To do: Can you retype only the lines from the one with "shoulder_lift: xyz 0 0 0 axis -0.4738" through the final line of the material, exactly as given?

Dataset extract:

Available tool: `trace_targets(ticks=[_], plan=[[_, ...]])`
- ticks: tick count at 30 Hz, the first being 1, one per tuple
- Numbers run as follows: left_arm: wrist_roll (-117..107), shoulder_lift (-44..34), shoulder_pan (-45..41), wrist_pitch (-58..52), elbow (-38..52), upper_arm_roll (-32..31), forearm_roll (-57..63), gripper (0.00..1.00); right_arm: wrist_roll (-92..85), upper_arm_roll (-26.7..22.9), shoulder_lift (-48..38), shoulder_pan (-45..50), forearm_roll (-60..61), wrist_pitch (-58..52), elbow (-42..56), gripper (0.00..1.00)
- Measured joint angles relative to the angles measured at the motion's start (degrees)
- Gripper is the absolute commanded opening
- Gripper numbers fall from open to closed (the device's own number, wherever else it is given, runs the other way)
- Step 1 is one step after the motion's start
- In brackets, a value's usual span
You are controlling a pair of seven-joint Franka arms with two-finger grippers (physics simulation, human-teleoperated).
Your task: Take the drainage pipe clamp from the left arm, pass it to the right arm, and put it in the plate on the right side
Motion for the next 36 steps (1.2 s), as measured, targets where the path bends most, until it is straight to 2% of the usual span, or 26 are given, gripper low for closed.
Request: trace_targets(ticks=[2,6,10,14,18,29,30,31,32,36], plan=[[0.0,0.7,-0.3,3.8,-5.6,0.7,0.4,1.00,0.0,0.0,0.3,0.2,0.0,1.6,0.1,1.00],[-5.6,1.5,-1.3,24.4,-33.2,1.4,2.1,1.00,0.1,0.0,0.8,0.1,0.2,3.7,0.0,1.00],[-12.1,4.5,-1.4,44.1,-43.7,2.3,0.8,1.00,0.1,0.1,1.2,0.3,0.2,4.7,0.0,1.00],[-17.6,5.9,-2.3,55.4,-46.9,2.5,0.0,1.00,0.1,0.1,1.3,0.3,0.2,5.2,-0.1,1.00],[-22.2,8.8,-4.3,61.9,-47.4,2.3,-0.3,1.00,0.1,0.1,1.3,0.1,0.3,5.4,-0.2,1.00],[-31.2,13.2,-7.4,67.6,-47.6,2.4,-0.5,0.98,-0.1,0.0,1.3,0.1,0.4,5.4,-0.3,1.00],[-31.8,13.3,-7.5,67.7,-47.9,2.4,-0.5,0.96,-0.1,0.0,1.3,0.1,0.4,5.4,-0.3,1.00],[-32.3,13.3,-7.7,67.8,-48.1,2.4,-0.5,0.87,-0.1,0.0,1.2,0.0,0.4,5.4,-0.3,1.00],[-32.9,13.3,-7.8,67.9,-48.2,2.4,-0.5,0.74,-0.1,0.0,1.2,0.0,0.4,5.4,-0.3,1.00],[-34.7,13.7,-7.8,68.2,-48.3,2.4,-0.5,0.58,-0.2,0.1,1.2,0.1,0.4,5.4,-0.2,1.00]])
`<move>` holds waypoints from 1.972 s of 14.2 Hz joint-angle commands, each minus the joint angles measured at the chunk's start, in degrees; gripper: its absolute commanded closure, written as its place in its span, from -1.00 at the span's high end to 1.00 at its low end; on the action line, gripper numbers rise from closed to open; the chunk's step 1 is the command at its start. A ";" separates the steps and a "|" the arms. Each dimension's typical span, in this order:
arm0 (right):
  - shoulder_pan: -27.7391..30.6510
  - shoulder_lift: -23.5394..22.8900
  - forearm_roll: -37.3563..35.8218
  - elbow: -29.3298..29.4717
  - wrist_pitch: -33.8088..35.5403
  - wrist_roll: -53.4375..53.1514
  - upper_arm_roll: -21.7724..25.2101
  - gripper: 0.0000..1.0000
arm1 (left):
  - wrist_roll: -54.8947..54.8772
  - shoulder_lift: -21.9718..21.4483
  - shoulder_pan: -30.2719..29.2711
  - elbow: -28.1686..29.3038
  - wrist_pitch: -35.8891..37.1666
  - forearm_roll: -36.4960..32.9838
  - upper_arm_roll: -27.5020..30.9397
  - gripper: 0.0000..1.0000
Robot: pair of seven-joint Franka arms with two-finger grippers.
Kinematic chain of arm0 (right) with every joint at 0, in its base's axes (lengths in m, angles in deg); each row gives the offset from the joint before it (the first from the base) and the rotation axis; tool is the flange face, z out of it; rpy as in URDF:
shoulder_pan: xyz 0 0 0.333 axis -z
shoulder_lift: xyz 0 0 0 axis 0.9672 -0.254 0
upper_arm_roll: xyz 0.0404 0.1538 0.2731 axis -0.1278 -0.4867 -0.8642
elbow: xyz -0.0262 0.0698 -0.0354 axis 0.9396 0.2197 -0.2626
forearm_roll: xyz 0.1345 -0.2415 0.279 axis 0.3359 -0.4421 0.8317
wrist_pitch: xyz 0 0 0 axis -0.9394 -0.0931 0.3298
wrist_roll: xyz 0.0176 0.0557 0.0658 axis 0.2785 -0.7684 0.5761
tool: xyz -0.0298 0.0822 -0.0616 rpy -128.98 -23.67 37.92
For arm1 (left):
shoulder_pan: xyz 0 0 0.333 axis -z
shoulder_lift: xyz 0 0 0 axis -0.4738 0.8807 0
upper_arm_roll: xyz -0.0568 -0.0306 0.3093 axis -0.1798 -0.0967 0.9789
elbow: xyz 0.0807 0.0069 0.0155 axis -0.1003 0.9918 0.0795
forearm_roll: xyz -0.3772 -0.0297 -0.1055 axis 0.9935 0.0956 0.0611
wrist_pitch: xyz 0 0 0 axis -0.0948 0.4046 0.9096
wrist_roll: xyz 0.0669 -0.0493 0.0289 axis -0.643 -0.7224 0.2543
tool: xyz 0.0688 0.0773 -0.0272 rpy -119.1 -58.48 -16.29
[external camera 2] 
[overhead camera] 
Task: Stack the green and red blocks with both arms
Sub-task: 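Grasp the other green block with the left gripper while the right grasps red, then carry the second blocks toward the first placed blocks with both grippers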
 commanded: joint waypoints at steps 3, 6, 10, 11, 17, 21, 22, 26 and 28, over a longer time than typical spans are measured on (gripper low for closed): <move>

Expected answer:
shoulder_lift: xyz 0 0 0 axis -0.4738 0.8807 0
upper_arm_roll: xyz -0.0568 -0.0306 0.3093 axis -0.1798 -0.0967 0.9789
elbow: xyz 0.0807 0.0069 0.0155 axis -0.1003 0.9918 0.0795
forearm_roll: xyz -0.3772 -0.0297 -0.1055 axis 0.9935 0.0956 0.0611
wrist_pitch: xyz 0 0 0 axis -0.0948 0.4046 0.9096
wrist_roll: xyz 0.0669 -0.0493 0.0289 axis -0.643 -0.7224 0.2543
tool: xyz 0.0688 0.0773 -0.0272 rpy -119.1 -58.48 -16.29
[external camera 2] 
[overhead camera] 
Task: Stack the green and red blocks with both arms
Sub-task: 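Grasp the other green block with the left gripper while the right grasps red, then carry the second blocks toward the first placed blocks with both grippers
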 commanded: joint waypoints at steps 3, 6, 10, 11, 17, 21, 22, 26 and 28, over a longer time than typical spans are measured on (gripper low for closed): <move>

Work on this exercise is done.